There is also very little info on the life-span on cats in the wild (or rather info on how they once used to live before the advent of cars and other modern inventions that present a danger to cats because that is where I think logically one would need to seek info).

So, I don't think we know how long they lived and how healthily cats "in the wild" used to be when they were dependent on catching their own prey etc. If anyone has some good info please send it my way.

2) Now, my number two concern is the lack of more detailed knowledge re their natural prey, which particularly concerns the current trend to not feed whole prey but to feed a cobbled-together approach.
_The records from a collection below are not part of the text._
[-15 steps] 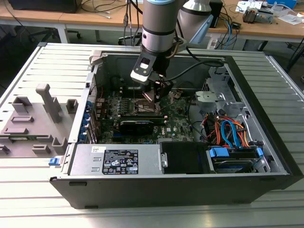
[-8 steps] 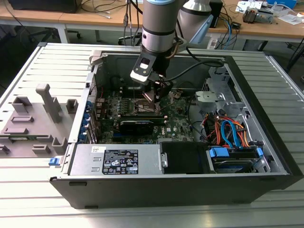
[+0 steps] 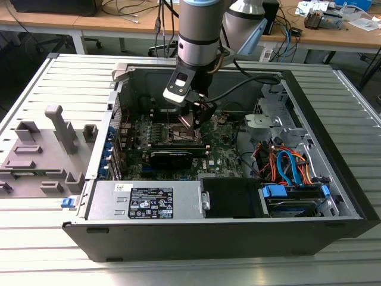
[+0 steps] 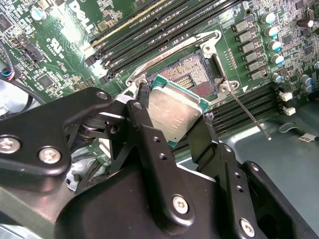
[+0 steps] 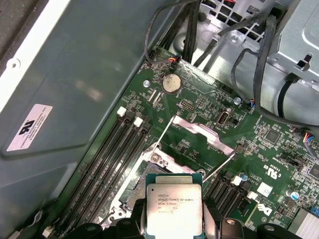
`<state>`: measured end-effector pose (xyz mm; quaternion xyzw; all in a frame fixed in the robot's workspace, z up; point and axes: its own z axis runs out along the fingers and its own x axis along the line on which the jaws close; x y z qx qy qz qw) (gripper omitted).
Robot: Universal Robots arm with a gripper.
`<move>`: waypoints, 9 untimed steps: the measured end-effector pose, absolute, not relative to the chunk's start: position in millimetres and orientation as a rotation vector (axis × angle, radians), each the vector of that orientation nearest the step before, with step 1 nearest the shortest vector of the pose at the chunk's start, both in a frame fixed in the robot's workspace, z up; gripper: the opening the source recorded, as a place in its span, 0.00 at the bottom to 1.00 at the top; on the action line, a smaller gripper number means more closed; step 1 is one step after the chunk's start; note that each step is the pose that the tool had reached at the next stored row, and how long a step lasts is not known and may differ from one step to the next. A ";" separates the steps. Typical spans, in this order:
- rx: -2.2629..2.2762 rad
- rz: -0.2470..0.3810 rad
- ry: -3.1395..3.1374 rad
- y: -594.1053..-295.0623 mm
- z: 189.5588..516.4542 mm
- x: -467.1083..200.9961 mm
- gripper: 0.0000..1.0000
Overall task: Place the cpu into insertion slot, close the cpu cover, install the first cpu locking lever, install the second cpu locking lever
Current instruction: 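Place the cpu into insertion slot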
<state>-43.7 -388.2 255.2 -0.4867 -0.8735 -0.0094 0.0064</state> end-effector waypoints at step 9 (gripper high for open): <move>-1.534 -0.029 -2.727 -388.2 254.5 -43.7 0.55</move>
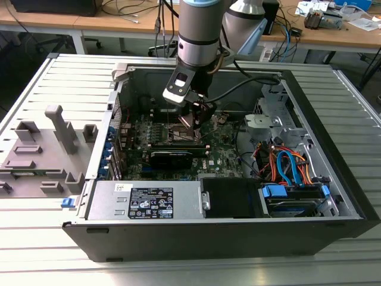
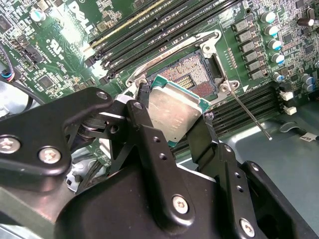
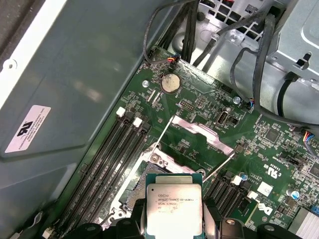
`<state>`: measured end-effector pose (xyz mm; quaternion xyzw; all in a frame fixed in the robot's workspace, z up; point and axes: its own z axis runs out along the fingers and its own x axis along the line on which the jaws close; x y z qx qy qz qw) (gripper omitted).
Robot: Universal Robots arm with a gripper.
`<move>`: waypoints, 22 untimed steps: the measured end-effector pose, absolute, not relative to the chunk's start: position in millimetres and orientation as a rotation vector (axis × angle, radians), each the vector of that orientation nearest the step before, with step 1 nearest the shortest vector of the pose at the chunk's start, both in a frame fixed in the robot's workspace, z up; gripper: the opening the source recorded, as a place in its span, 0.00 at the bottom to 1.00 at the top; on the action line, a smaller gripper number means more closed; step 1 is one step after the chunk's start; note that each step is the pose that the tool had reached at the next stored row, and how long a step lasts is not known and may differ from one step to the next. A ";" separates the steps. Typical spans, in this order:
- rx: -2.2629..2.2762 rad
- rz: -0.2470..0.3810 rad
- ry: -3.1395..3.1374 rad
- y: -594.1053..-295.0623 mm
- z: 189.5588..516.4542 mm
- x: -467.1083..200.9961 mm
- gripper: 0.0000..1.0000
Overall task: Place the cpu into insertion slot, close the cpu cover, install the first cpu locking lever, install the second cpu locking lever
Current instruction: 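Place the cpu into insertion slot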
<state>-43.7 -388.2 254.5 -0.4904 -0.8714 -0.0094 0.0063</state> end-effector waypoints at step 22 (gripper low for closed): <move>-1.559 -0.030 -2.713 -388.2 253.5 -43.7 0.55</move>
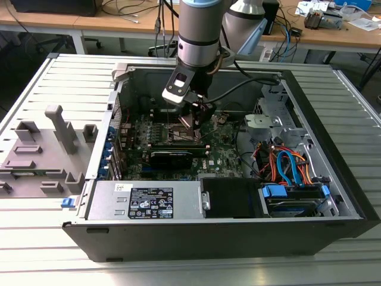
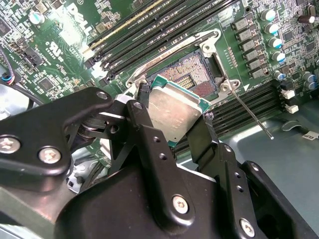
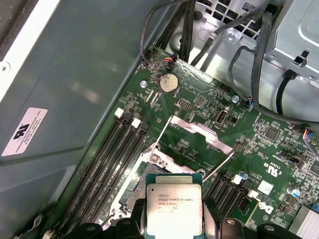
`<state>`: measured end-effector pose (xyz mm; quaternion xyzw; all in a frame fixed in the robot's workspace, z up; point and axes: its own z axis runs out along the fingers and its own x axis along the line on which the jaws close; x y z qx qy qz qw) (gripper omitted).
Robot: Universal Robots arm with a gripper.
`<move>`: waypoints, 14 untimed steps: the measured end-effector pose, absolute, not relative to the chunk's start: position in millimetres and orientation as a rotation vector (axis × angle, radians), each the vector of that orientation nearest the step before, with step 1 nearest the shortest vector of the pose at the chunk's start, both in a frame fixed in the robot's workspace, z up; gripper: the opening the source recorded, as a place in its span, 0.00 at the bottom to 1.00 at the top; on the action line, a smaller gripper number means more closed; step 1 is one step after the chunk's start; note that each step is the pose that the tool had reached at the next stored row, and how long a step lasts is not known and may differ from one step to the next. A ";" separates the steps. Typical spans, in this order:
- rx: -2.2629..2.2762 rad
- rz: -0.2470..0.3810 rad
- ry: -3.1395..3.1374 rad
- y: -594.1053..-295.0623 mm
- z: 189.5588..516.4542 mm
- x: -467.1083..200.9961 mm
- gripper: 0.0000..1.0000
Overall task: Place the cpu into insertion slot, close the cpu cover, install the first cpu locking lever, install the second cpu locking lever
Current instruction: 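Place the cpu into insertion slot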
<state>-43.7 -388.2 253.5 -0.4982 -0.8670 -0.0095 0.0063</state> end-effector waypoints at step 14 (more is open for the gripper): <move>-1.574 -0.030 -2.705 -388.2 252.7 -43.7 0.55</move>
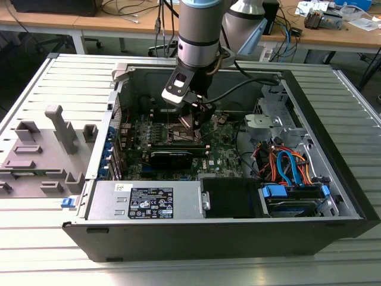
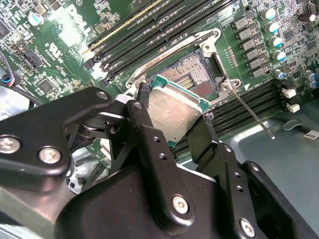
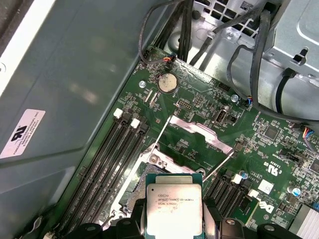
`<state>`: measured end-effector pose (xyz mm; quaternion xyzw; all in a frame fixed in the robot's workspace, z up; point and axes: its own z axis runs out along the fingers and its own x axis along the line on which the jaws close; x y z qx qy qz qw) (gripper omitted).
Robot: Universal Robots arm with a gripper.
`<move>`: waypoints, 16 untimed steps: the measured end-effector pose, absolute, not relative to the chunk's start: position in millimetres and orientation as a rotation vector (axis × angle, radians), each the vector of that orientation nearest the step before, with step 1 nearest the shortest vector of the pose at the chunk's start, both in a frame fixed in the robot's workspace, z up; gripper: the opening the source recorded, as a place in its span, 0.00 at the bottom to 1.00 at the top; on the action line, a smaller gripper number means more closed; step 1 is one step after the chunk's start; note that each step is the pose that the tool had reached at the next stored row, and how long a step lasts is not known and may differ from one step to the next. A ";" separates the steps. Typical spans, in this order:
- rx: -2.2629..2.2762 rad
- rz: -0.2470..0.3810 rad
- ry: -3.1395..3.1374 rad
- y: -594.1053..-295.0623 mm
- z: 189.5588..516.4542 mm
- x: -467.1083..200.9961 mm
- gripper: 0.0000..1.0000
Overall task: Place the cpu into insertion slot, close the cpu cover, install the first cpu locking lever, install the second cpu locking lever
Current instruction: 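Place the cpu into insertion slot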
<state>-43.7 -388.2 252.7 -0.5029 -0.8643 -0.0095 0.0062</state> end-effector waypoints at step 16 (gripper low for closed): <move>-1.589 -0.030 -2.696 -388.2 251.9 -43.7 0.55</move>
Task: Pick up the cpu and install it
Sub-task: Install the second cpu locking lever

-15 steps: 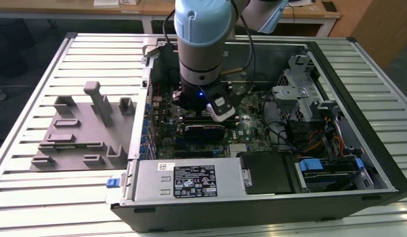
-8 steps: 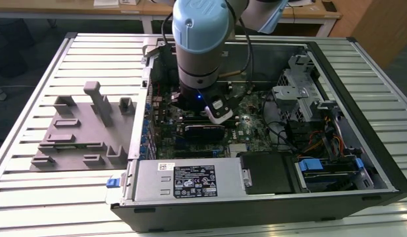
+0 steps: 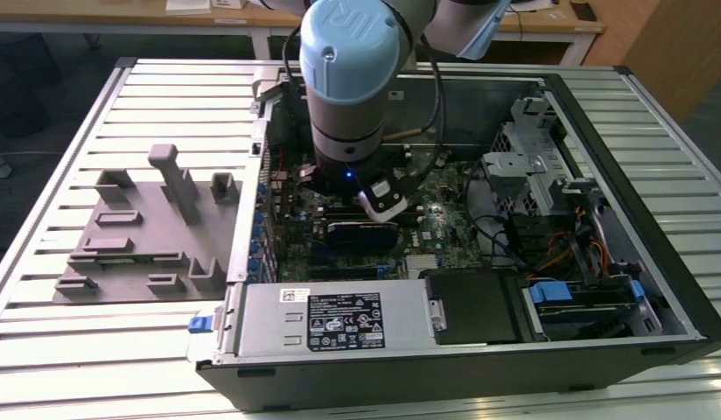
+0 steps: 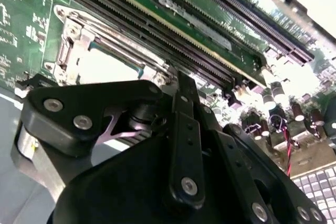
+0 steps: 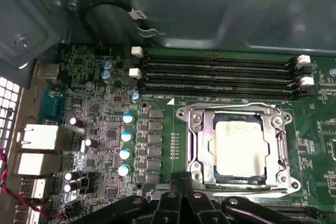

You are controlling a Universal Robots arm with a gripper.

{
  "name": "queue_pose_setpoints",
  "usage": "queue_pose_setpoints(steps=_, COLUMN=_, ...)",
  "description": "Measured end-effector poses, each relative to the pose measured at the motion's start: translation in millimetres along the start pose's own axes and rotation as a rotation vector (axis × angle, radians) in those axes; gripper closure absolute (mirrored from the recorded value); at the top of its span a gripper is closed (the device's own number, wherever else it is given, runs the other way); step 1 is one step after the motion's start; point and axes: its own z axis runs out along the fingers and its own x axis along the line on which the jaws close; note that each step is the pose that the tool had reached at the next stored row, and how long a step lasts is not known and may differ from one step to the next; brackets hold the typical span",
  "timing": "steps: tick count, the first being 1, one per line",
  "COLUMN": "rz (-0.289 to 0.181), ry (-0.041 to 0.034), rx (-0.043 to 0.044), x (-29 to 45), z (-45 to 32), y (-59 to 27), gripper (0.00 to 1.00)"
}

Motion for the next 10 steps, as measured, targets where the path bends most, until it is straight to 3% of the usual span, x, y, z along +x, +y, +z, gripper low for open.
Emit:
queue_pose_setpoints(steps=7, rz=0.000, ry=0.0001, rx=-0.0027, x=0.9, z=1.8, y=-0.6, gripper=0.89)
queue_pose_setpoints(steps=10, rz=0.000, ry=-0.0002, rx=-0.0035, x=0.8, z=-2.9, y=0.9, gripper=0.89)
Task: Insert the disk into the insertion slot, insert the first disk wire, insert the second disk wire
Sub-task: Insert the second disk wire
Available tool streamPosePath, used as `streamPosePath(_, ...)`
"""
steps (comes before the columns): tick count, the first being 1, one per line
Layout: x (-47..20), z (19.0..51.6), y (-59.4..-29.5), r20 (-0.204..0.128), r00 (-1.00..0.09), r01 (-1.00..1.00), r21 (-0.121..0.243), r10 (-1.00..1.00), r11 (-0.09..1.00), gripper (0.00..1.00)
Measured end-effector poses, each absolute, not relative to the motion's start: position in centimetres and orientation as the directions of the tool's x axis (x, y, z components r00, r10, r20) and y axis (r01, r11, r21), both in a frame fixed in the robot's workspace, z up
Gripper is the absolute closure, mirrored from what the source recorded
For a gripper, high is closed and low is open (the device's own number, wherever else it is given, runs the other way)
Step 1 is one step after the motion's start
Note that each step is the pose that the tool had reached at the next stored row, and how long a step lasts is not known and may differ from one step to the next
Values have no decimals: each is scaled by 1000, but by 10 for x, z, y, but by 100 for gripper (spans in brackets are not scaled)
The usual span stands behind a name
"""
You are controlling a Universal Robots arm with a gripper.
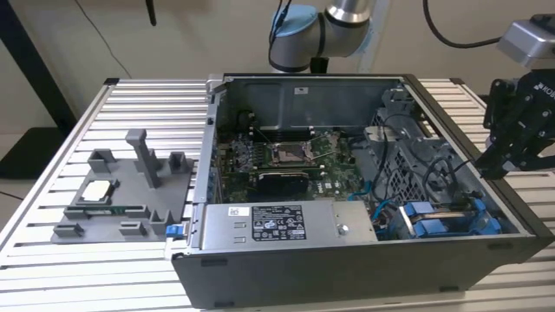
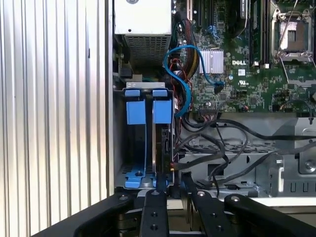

That approach effectively reduces prey to some very simple basics - 80ish percent muscle meat (including heart), 8-10% bone, 5% liver and 5% other offal (for most that means kidney).

Now to me that sounds more like pandering to human convenience and availability than it having much to do with recreating the typical prey, say a mouse. Where is the blood, the fur(or feathers), the nutrients from the fermented gut (which may or may not be eaten), the nutrients from all of the other bits of "mouse" (eyes, brain, spleen, thyroid, etc) that aren't so easily had from butchers, supermarkets etc.

Now I know some raw feeders who go to fair lengths to try to recreate a prey as much as they possibly can, but I also know a lot of raw feeders who put a lot of trust into meat that can be had from a butchers/supermarket, which has been well-hung and bled out (to start off with) and who are severely limited by the offal or organ meat they can get. But they are being told that because they follow the basic ratio they are feeding their cat the best diet.

However, that is where I personally think the advances in feline nutrition knowledge re the nutrients and their minimum and maximum levels are also essential and somehow the two need to be combined in a sensible way.

Sorry, gone completely off-tangent and am not even sure my ramblings make sense.


----------



## hobbs2004 (Mar 12, 2010)

ibbica said:


> I must disagree with your assertion that they're "no worse than any other predator", as humans supplement their feed and maintain them at an abnormally high population density compared to native predators. But that's a topic for another thread


Not only that but we kill just for fun (other species may do that too but we seem to be doing it on a grander scale) and we kill in abundance and then chuck our abundant spoils on landfill.


----------



## ibbica (Aug 9, 2010)

hobbs2004 said:


> ...
> Sorry, gone completely off-tangent and am not even sure my ramblings make sense.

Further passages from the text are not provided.